**Exercise objective:** Output each line of the data below exactly, omitting any image.

**Information provided:**
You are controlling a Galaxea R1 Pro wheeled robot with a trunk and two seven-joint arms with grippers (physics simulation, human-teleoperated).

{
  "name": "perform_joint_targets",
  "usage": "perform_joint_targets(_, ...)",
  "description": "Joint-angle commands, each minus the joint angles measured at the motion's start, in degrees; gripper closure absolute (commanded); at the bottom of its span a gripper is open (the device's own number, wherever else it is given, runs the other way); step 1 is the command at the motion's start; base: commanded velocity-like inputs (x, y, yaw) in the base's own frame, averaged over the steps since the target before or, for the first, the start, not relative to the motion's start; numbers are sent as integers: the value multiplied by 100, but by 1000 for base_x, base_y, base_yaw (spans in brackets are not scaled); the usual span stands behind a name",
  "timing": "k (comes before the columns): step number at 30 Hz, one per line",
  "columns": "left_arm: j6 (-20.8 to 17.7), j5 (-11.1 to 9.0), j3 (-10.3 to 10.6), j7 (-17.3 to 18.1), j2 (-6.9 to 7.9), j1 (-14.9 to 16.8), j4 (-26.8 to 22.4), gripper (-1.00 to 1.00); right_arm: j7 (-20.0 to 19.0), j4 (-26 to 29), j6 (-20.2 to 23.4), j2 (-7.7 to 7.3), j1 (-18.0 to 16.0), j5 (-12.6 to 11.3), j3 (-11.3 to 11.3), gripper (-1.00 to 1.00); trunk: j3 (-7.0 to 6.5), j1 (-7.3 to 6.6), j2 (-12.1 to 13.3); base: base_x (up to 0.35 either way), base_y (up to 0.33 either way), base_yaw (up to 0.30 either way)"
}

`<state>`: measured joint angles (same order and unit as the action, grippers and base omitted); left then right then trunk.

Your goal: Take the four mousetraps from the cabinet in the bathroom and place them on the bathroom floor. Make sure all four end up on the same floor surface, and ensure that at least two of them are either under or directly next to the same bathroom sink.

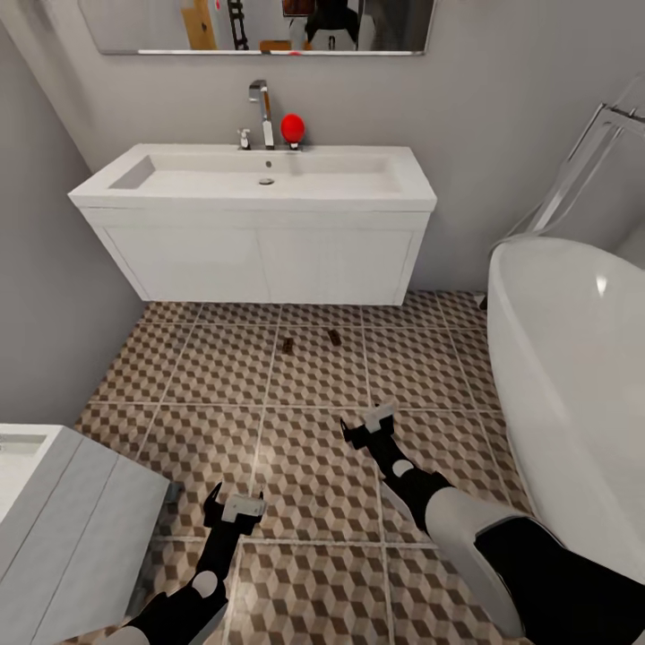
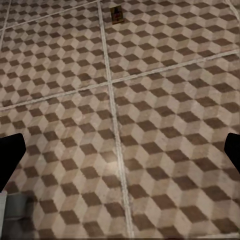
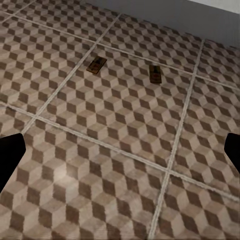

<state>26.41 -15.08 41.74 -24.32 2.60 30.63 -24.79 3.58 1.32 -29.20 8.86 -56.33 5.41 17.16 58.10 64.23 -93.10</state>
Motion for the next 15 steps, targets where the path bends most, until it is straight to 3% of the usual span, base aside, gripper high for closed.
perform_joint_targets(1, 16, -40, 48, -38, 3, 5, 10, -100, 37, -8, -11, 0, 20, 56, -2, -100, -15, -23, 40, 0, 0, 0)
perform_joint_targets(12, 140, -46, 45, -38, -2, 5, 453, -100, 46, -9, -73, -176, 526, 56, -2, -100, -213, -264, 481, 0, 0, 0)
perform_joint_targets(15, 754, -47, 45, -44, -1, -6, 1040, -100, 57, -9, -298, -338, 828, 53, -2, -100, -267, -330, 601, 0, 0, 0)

**Solution to this problem:**
You are controlling a Galaxea R1 Pro wheeled robot with a trunk and two seven-joint arms with grippers (physics simulation, human-teleoperated).

{
  "name": "perform_joint_targets",
  "usage": "perform_joint_targets(_, ...)",
  "description": "Joint-angle commands, each minus the joint angles measured at the motion's start, in degrees; gripper closure absolute (commanded); at the bottom of its span a gripper is open (the device's own number, wherever else it is given, runs the other way); step 1 is the command at the motion's start; base: commanded velocity-like inputs (x, y, yaw) in the base's own frame, averaged over the steps since the target before or, for the first, the start, not relative to the motion's start; numbers are sent as integers: the value multiplied by 100, but by 1000 for base_x, base_y, base_yaw (spans in brackets are not scaled); the usual span stands behind a name",
  "timing": "k (comes before the columns): step number at 30 Hz, one per line",
  "columns": "left_arm: j6 (-20.8 to 17.7), j5 (-11.1 to 9.0), j3 (-10.3 to 10.6), j7 (-17.3 to 18.1), j2 (-6.9 to 7.9), j1 (-14.9 to 16.8), j4 (-26.8 to 22.4), gripper (-1.00 to 1.00); right_arm: j7 (-20.0 to 19.0), j4 (-26 to 29), j6 (-20.2 to 23.4), j2 (-7.7 to 7.3), j1 (-18.0 to 16.0), j5 (-12.6 to 11.3), j3 (-11.3 to 11.3), gripper (-1.00 to 1.00); trunk: j3 (-7.0 to 6.5), j1 (-7.3 to 6.6), j2 (-12.1 to 13.3); base: base_x (up to 0.35 either way), base_y (up to 0.33 either way), base_yaw (up to 0.30 either way)"
}

`<state>`: measured joint angles (same order and unit as the action, grippers and base omitted); left then right then trunk.

Your goal: Take the four mousetraps from the cabinet in the bathroom and place them on the bathroom floor. Make sure all four end up on the same floor surface, and ensure that at least two of them are either under or directly next to the same bathroom sink.


<state>26.41 -15.08 41.74 -24.32 2.60 30.63 -24.79 3.58 1.32 -29.20 8.86 -56.33 5.41 17.16 58.10 64.23 -93.10</state>
Motion for the next 15 steps, targets where the path bends most, until it is straight to 3% of the usual span, base aside, gripper high for closed.
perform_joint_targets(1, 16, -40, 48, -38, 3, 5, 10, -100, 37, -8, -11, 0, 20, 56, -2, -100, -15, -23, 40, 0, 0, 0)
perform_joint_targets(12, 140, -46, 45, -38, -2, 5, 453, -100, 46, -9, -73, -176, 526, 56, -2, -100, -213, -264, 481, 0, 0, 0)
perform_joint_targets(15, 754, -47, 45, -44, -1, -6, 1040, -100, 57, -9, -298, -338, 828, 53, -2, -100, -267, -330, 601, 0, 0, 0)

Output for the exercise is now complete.